What to do. Using "sneaker" as the search string, find the matching lines below and copy them.

Items listed in a dataset
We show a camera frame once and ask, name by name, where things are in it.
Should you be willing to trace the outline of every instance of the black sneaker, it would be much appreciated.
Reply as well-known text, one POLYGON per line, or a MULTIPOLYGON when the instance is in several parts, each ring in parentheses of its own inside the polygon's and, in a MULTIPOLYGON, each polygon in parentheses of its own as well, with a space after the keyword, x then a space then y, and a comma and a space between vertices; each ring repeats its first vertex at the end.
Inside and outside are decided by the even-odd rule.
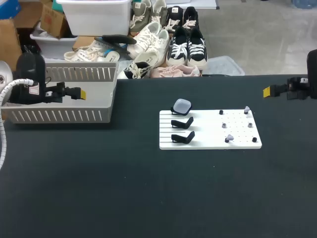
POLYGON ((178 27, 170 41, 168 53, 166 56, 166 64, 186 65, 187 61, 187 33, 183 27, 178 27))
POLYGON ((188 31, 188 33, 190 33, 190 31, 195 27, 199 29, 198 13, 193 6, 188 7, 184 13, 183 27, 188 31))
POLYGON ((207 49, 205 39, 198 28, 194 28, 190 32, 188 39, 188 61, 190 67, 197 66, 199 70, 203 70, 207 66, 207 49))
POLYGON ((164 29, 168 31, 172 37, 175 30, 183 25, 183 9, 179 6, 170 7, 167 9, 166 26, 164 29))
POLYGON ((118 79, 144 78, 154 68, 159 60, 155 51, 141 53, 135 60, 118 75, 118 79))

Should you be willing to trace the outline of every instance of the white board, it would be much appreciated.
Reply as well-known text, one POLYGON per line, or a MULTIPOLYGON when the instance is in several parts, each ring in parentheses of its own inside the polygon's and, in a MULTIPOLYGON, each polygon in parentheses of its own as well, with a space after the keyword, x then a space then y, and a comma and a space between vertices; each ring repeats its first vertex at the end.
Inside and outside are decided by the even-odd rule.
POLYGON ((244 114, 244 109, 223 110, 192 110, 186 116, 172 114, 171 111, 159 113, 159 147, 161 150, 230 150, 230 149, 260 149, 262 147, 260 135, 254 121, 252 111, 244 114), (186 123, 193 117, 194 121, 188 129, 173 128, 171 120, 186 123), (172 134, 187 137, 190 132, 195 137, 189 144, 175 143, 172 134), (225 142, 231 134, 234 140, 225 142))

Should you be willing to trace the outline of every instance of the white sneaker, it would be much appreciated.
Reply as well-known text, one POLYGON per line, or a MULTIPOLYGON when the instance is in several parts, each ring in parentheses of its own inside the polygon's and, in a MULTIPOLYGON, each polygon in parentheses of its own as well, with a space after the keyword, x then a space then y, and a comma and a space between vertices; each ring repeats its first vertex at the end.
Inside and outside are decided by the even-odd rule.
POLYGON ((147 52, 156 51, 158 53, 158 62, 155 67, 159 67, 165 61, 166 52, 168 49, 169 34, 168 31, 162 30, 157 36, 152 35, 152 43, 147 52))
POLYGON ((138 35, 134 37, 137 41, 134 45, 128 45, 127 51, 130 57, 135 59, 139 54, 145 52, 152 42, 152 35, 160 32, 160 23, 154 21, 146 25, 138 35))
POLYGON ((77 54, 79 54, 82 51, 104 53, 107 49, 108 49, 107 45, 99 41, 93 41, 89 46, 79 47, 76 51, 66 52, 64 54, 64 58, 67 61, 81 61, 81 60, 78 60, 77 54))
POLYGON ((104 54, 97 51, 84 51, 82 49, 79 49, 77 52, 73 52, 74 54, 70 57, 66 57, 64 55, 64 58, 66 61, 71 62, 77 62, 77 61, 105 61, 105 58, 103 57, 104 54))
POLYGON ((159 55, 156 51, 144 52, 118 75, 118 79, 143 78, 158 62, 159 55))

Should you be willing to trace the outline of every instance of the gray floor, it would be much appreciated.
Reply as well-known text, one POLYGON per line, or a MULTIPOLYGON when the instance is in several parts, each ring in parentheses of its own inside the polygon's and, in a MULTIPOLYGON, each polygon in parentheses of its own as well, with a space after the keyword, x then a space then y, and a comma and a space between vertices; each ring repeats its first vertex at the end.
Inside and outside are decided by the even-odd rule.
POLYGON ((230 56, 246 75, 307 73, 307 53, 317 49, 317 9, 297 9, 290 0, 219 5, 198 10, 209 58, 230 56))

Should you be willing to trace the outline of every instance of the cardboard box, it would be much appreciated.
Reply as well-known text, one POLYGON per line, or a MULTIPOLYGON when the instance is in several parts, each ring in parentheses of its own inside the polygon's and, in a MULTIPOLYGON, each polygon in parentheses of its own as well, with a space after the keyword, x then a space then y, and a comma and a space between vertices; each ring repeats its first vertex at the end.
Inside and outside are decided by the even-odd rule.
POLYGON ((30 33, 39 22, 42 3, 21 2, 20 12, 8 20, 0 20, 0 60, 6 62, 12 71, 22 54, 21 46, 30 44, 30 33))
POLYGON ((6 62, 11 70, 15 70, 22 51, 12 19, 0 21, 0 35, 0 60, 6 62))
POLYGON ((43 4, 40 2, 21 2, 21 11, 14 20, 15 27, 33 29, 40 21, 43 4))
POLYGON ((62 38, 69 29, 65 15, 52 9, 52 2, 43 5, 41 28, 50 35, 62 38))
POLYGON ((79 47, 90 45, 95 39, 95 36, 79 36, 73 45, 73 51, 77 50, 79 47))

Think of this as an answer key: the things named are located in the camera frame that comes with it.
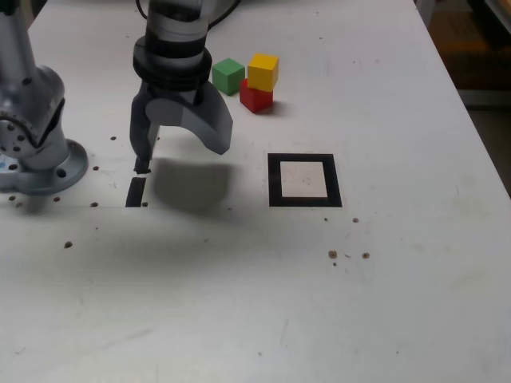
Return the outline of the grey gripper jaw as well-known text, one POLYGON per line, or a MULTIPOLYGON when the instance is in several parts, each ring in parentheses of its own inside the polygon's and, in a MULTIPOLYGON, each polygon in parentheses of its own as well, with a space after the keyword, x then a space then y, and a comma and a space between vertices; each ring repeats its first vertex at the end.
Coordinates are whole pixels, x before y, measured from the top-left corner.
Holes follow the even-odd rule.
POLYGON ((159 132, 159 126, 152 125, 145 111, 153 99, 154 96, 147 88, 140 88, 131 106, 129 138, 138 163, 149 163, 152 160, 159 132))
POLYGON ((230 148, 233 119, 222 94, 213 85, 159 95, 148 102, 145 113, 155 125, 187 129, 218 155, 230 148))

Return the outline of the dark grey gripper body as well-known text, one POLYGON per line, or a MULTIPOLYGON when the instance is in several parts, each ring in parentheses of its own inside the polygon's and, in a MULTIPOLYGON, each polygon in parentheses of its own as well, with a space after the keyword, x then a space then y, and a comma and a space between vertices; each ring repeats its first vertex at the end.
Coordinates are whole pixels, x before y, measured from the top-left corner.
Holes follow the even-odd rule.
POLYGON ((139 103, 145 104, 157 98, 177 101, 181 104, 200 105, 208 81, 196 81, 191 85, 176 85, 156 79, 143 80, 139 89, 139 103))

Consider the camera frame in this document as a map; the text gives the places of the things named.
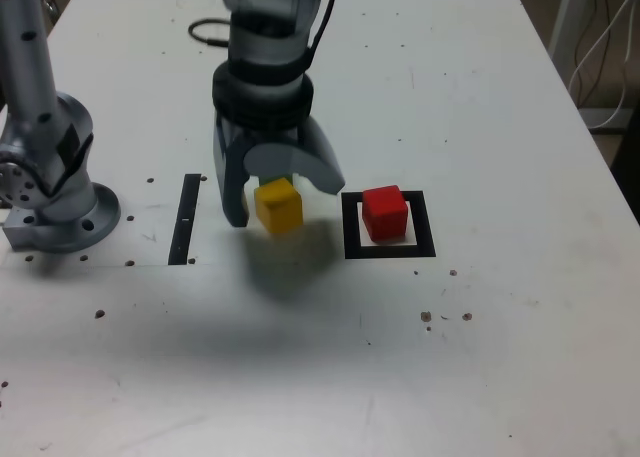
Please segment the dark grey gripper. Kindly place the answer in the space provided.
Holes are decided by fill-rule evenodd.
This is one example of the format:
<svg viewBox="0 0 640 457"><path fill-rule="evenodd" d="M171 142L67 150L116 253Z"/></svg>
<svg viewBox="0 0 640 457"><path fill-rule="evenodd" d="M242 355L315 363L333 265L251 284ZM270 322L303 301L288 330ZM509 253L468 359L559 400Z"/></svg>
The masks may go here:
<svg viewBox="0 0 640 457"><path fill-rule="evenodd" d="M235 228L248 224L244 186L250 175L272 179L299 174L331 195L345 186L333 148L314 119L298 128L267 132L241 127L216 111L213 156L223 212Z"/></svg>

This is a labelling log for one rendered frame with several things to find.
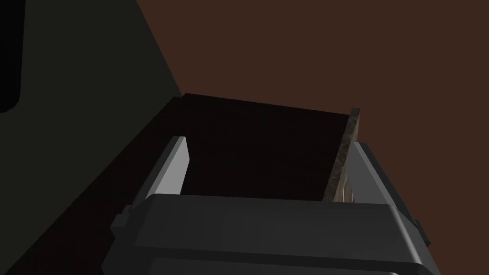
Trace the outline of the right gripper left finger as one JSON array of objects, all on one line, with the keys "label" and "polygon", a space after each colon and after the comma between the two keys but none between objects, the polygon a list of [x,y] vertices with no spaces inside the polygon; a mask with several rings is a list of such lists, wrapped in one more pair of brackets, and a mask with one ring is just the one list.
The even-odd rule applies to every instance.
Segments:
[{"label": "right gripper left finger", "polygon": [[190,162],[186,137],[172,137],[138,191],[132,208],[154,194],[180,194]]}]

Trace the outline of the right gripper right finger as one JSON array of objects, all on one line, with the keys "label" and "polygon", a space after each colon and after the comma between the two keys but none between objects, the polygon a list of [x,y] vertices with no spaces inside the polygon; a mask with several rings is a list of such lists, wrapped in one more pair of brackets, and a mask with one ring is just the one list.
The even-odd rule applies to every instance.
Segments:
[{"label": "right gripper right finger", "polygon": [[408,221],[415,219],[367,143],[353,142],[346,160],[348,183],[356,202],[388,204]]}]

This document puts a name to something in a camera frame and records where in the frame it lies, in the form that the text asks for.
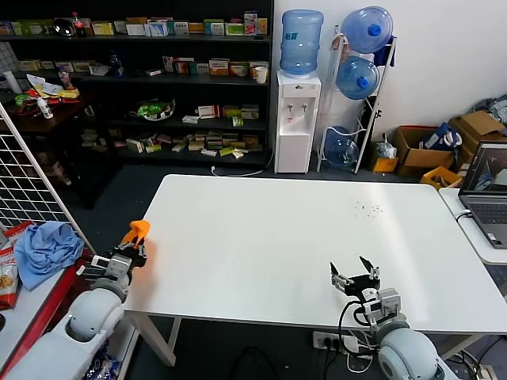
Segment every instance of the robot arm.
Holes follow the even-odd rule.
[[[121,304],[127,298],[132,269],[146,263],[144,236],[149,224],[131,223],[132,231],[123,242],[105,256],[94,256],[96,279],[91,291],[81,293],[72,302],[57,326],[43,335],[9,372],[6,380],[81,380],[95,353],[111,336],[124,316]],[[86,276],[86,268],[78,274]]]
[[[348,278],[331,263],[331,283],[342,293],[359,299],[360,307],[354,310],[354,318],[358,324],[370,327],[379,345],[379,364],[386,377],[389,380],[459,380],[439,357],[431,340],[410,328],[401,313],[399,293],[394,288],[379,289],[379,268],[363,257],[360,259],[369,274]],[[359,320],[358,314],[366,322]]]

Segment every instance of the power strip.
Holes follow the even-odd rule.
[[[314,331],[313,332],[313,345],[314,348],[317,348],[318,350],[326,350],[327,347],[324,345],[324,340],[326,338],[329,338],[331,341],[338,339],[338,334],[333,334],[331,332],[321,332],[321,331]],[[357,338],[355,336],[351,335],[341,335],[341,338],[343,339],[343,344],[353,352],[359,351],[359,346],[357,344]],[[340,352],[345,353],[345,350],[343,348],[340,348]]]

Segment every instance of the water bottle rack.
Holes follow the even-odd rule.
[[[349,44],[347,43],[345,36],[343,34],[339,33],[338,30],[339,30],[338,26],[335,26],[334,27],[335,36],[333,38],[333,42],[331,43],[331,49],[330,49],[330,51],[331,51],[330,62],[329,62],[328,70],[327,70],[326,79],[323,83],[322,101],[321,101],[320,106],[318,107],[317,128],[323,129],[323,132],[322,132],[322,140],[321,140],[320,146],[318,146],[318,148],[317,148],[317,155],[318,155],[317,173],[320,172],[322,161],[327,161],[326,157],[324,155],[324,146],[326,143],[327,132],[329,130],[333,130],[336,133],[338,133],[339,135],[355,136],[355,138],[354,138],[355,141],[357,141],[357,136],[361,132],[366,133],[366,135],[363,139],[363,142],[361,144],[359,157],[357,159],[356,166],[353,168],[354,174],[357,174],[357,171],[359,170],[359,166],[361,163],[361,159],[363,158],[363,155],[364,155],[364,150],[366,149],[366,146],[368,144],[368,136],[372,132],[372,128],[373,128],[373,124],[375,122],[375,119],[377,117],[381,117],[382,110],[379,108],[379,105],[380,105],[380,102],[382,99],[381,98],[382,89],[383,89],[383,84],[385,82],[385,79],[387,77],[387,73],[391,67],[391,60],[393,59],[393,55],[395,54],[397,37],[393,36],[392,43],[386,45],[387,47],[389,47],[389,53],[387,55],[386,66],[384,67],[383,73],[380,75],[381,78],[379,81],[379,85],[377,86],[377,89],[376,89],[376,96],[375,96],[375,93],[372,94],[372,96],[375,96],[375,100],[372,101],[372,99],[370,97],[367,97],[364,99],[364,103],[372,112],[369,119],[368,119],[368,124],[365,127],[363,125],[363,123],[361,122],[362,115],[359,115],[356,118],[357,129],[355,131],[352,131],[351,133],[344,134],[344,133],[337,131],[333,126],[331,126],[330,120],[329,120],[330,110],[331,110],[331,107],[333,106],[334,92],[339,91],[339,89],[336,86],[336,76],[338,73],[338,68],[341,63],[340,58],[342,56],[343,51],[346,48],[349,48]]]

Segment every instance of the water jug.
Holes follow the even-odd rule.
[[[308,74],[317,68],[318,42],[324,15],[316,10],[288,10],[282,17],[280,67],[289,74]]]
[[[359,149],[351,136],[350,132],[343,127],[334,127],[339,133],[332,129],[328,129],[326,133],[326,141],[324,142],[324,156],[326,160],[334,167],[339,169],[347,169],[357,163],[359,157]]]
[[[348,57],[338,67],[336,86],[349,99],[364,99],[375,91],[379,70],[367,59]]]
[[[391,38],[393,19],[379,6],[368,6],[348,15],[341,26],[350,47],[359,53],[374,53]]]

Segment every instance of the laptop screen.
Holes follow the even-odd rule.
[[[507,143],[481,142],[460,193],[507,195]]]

Task solution.
Should you be willing to trace the outline of every instance of the black sneaker, it would be much appreciated.
Should you be willing to trace the outline of every instance of the white sneaker, it would be much appreciated.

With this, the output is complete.